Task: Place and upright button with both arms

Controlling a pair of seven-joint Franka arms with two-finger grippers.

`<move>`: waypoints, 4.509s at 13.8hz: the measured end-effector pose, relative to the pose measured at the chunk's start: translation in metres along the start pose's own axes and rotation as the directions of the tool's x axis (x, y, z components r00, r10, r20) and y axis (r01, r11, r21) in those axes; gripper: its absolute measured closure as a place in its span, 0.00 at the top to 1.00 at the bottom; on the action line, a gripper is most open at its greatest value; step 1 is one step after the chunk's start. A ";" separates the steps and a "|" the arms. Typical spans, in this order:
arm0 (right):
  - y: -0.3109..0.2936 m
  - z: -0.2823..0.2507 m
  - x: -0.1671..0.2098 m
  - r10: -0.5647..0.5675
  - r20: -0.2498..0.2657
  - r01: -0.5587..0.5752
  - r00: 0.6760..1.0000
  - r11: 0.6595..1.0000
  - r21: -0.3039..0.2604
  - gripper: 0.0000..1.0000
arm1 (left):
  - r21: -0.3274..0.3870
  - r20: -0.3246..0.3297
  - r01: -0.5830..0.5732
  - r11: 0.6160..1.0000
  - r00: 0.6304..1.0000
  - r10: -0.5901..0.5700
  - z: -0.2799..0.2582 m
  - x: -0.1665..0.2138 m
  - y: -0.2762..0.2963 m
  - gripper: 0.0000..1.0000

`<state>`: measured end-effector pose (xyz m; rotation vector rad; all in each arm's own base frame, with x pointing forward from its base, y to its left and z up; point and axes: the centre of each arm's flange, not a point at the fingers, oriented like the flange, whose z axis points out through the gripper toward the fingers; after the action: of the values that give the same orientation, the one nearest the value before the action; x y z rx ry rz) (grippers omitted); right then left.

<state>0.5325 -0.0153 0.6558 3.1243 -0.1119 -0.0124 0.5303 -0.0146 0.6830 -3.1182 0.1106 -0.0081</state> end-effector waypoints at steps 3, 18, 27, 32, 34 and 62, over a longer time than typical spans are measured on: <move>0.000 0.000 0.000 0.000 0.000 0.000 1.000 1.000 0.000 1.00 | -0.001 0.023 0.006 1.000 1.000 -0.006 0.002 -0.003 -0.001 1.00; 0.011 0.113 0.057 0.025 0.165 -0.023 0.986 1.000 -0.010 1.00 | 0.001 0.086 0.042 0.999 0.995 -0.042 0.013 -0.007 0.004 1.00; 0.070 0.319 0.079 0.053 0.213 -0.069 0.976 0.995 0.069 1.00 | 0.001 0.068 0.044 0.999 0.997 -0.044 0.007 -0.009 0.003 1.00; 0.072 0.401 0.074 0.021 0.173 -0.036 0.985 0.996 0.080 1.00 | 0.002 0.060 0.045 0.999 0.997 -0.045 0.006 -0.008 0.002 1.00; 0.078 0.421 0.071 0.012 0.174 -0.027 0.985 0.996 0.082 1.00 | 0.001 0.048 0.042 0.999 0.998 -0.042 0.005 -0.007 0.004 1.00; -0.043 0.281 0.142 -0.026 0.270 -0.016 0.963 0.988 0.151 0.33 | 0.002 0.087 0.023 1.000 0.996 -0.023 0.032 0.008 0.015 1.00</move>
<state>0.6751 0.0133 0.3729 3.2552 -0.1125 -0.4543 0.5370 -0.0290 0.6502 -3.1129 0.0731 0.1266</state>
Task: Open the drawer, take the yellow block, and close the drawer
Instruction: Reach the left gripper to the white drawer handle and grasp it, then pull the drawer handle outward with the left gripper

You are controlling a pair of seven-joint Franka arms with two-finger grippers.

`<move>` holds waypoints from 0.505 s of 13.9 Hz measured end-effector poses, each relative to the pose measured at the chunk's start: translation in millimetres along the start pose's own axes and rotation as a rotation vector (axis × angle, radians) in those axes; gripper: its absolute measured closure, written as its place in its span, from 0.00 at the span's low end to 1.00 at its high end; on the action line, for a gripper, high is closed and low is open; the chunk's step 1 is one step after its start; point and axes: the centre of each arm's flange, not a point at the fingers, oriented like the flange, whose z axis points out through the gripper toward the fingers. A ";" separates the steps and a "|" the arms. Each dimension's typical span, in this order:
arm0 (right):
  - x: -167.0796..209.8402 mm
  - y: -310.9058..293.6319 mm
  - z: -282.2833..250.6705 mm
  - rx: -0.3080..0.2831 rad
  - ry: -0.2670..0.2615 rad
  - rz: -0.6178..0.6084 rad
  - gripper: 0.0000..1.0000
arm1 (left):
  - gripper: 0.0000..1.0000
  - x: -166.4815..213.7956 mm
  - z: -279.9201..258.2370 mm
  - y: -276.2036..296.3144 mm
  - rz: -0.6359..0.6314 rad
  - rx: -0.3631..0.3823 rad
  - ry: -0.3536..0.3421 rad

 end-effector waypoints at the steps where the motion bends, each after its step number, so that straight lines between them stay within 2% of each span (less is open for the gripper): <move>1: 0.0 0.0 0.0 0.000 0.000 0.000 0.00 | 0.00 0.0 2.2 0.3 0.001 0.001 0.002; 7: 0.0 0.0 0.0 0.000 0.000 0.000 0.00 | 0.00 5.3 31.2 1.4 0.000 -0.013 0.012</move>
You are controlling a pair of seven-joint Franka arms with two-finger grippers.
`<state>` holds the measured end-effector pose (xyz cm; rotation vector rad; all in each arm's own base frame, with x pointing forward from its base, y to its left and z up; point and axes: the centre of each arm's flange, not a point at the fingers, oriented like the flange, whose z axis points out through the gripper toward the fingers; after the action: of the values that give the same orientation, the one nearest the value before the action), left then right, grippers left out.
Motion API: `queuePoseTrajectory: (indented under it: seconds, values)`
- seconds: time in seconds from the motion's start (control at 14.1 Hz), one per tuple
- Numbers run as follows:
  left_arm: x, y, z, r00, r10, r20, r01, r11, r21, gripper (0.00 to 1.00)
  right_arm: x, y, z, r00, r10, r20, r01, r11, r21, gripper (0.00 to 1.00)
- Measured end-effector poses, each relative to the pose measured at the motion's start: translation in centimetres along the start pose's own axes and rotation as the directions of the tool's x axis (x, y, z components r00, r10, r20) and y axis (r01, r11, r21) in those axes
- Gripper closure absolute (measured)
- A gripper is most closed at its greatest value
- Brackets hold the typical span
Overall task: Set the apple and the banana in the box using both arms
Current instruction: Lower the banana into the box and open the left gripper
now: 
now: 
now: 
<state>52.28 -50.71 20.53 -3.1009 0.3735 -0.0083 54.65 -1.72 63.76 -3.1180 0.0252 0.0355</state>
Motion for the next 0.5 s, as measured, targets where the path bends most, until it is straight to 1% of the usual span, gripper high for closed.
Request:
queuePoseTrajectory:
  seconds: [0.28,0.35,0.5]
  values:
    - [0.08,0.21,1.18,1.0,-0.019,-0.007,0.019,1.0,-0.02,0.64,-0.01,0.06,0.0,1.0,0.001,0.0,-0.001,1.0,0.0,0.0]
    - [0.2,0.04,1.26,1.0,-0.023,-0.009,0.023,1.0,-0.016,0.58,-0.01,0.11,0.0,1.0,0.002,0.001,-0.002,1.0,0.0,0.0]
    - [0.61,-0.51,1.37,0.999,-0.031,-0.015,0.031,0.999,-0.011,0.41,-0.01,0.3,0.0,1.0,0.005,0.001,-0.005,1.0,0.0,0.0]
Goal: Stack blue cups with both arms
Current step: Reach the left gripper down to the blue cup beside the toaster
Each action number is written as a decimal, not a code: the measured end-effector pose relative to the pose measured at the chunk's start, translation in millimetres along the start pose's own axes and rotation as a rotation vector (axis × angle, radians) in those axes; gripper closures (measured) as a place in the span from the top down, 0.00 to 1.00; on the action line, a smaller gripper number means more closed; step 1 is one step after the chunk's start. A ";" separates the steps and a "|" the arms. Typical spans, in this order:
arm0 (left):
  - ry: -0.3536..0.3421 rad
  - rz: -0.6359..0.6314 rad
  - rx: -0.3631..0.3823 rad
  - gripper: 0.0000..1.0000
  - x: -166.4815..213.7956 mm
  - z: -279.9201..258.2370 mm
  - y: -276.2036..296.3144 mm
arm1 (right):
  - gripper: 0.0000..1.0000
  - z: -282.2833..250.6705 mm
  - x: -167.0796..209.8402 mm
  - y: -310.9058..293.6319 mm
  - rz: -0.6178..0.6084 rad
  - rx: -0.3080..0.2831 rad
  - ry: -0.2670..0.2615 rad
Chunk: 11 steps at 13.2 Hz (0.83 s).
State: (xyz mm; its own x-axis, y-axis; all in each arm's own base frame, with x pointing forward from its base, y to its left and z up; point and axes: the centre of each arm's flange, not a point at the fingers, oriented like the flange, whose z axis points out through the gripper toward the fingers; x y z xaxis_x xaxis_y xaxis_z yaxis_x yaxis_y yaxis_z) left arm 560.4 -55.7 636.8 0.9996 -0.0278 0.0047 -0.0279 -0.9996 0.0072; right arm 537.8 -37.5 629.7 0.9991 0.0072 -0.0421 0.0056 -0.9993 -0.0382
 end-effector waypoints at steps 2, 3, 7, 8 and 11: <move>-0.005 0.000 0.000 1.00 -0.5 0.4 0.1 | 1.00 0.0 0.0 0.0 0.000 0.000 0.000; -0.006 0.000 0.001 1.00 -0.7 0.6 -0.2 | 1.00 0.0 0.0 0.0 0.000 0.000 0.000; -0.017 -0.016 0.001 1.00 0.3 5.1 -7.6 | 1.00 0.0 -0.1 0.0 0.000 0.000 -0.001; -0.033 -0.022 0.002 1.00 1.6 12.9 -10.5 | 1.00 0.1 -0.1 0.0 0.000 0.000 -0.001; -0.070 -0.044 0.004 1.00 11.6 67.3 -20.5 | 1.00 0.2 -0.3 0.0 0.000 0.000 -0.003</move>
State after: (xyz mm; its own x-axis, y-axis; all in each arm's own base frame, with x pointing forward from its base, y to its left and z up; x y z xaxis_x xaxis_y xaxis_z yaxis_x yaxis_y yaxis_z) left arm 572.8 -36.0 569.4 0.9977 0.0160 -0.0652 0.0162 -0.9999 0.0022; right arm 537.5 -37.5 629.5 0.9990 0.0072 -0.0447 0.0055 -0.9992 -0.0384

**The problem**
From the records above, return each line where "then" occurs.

**Task output**
`<state>`: measured end-effector pose (xyz m; rotation vector rad; all in each arm's own base frame, with x pointing forward from its base, y to its left and z up; point and axes: the centre of each arm's flange, not a point at the fingers, oriented like the flange, whose z axis points out through the gripper toward the fingers; after the action: of the values that give the same orientation, the one nearest the value before the action; x y z rx ry rz) (grippers omitted); right then left.
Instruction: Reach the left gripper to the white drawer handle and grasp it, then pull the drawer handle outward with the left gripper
`<state>` holds the measured end-effector pose (xyz cm; rotation vector rad; all in each arm's own base frame, with x pointing forward from its base, y to its left and z up; point and axes: the centre of each arm's flange, not a point at the fingers, oriented like the flange, whose z axis points out through the gripper toward the fingers; after the action: of the values that give the same orientation, the one nearest the value before the action), left then right, grippers left out.

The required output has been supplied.